→ TASK ITEM
Look below for the line that has "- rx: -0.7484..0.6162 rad". Set down the lines from there through the line that has "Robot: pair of", exactly as written.

→ Entries taken from a collection

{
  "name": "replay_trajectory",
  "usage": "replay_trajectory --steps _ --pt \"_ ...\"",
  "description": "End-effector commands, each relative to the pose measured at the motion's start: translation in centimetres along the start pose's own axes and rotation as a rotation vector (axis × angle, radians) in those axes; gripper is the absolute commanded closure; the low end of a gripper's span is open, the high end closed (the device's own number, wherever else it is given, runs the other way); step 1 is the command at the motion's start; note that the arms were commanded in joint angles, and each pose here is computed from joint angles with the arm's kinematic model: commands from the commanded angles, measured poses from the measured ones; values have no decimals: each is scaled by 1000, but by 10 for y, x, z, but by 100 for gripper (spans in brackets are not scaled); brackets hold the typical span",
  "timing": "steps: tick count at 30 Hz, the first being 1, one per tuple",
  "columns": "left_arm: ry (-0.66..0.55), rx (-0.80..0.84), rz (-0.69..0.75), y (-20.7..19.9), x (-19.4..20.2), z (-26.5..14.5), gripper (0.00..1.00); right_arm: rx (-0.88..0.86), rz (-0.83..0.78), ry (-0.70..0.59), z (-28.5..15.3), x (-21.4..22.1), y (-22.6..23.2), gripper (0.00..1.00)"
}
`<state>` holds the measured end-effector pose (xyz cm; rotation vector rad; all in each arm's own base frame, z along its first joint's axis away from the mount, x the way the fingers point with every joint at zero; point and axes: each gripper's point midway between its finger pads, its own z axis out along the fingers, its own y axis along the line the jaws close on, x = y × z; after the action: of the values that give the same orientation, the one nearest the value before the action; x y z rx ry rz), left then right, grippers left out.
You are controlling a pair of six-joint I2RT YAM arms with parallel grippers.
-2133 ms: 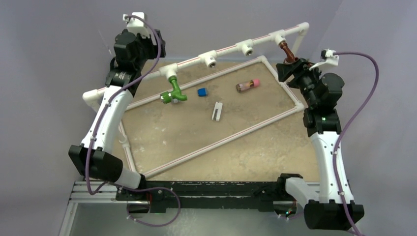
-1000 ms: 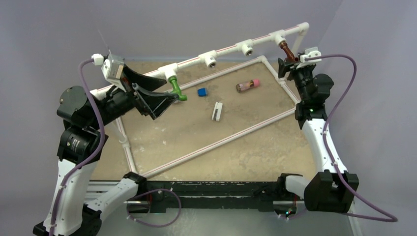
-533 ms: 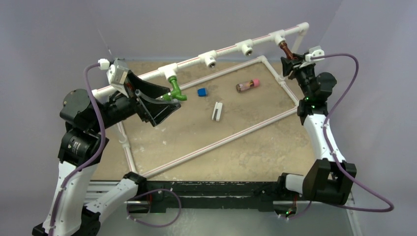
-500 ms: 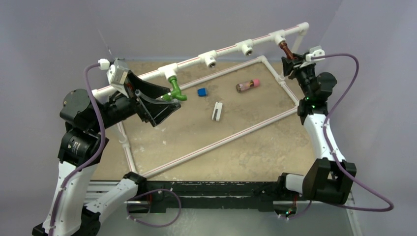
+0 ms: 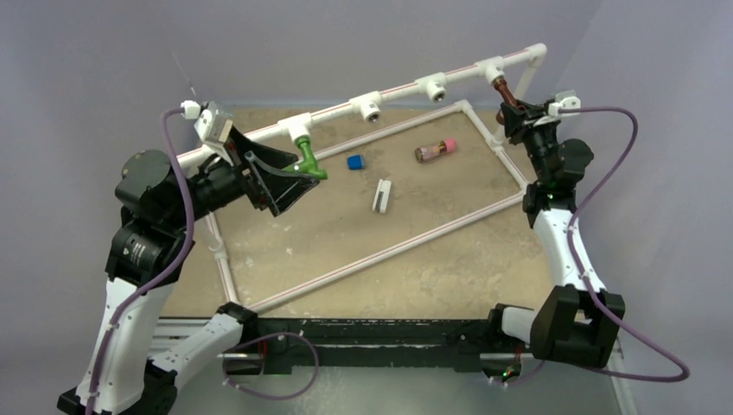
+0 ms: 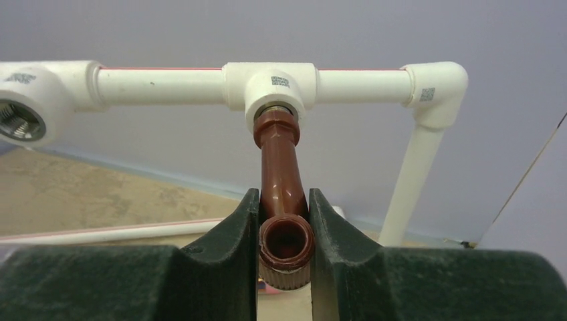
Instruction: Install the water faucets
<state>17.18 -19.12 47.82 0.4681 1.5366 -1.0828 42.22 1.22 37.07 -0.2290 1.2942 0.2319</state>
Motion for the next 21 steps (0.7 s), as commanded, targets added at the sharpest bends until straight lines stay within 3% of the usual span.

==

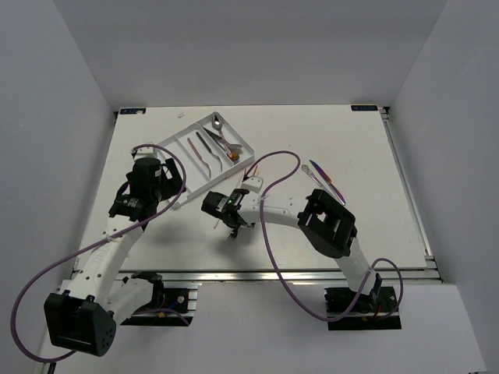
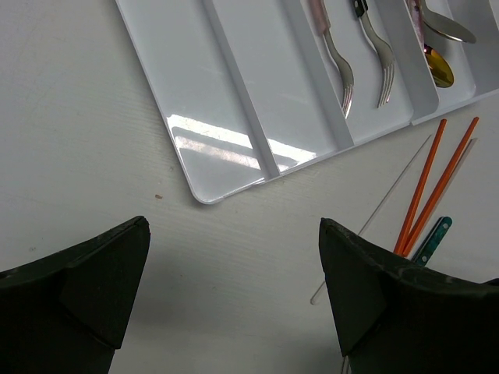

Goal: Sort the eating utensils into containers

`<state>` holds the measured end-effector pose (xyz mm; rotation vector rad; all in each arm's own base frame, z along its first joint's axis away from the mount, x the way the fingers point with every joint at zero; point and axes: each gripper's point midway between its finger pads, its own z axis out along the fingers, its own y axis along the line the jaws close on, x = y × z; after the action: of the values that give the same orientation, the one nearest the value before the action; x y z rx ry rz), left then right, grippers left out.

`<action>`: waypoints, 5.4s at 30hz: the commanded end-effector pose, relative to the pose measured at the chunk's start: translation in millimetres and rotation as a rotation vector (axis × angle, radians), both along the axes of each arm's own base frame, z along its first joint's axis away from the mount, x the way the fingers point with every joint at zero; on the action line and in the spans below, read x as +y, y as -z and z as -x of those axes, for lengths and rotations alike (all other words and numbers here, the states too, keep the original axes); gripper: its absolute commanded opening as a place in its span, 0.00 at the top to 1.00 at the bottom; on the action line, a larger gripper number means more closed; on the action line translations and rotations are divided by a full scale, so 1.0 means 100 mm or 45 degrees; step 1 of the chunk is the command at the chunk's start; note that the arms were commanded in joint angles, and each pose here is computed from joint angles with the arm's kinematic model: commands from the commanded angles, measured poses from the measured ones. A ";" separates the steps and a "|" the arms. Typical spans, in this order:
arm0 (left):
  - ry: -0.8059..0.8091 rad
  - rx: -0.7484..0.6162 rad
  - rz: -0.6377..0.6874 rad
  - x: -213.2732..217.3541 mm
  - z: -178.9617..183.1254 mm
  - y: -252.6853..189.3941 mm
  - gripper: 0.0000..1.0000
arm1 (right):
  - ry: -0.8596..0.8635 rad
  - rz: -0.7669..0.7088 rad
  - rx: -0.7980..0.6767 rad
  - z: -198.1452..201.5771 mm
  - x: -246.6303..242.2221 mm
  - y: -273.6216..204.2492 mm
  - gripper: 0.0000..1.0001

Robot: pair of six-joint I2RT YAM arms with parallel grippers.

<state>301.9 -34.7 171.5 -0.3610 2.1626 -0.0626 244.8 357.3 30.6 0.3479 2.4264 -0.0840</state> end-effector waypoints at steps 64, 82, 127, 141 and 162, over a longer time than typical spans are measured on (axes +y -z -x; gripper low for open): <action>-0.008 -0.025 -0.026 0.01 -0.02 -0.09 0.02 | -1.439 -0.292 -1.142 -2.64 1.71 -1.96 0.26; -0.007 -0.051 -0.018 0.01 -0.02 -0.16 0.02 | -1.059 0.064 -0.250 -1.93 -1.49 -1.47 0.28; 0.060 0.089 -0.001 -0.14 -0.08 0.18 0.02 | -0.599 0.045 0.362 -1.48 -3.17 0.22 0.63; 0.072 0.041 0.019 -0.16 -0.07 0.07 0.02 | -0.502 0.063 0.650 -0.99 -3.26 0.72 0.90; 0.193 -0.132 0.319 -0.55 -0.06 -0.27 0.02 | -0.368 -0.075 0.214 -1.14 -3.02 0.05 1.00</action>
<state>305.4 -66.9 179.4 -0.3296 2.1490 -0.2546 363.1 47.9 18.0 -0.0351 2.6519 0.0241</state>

→ RESULT FOR THIS TASK
  - rx: -0.7484..0.6162 rad
  - rz: -0.6377..0.6874 rad
  - x: -213.2732..217.3541 mm
  - z: -178.9617..183.1254 mm
  - y: -252.6853..189.3941 mm
  - gripper: 0.0000..1.0000
arm1 (right):
  - ry: -0.8596..0.8635 rad
  - rz: -0.7669..0.7088 rad
  - rx: -0.7980..0.6767 rad
  - z: -198.1452..201.5771 mm
  - x: -246.6303..242.2221 mm
  - y: -273.6216..204.2492 mm
  - gripper: 0.0000..1.0001

Robot: pair of six-joint I2RT YAM arms with parallel grippers.

There's no more to the answer.